### Stored items
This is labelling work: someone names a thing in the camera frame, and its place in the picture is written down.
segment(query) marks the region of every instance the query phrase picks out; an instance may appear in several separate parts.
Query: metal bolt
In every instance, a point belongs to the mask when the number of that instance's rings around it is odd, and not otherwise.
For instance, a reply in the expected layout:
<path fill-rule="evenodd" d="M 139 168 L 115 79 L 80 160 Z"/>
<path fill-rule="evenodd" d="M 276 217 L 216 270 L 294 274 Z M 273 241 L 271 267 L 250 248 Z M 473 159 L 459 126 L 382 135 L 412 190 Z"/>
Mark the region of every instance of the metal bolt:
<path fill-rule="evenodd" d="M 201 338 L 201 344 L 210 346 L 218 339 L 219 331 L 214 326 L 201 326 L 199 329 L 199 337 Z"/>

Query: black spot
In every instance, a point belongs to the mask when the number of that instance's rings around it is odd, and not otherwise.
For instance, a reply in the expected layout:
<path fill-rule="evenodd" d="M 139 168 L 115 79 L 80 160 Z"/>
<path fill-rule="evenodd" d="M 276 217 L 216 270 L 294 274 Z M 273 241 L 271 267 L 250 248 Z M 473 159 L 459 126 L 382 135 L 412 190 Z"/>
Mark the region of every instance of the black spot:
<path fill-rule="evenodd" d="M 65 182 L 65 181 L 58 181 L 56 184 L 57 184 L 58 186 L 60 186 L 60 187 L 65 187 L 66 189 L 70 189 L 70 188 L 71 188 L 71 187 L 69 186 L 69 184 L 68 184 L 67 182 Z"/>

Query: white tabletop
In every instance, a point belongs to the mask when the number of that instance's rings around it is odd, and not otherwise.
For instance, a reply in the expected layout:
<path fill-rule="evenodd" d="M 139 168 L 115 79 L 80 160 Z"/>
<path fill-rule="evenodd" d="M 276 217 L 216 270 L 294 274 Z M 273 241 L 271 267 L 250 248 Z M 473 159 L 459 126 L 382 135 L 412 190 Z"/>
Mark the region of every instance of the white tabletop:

### TRY IT
Retype the entries in full. Keep every line identical.

### EXERCISE ANSWER
This is labelling work: someone names a thing in the camera frame, and its place in the picture is written down.
segment(query) marks the region of every instance the query phrase picks out; an instance may appear in several separate parts.
Query: metal bolt
In every instance, a point belongs to the mask when the number of that instance's rings around it is odd, and not otherwise.
For instance, a reply in the expected layout:
<path fill-rule="evenodd" d="M 139 168 L 115 79 L 80 160 Z"/>
<path fill-rule="evenodd" d="M 276 217 L 216 270 L 294 274 Z M 273 241 L 271 267 L 250 248 Z M 473 159 L 459 126 L 382 135 L 412 190 Z"/>
Mark the region of every instance of the metal bolt:
<path fill-rule="evenodd" d="M 201 338 L 201 344 L 210 346 L 218 339 L 219 331 L 214 326 L 201 326 L 199 329 L 199 337 Z"/>

Query: black spot
In every instance, a point belongs to the mask when the number of that instance's rings around it is odd, and not otherwise.
For instance, a reply in the expected layout:
<path fill-rule="evenodd" d="M 139 168 L 115 79 L 80 160 Z"/>
<path fill-rule="evenodd" d="M 276 217 L 216 270 L 294 274 Z M 273 241 L 271 267 L 250 248 Z M 473 159 L 459 126 L 382 135 L 412 190 Z"/>
Mark the region of every instance of the black spot:
<path fill-rule="evenodd" d="M 65 182 L 65 181 L 58 181 L 56 184 L 57 184 L 58 186 L 60 186 L 60 187 L 65 187 L 66 189 L 70 189 L 70 188 L 71 188 L 71 187 L 69 186 L 69 184 L 68 184 L 67 182 Z"/>

Query: white tabletop
In every instance, a point belongs to the mask when the number of that instance's rings around it is odd, and not otherwise.
For instance, a reply in the expected layout:
<path fill-rule="evenodd" d="M 139 168 L 115 79 L 80 160 Z"/>
<path fill-rule="evenodd" d="M 276 217 L 216 270 L 294 274 Z M 273 241 L 271 267 L 250 248 Z M 473 159 L 459 126 L 382 135 L 412 190 Z"/>
Mark the region of every instance of the white tabletop:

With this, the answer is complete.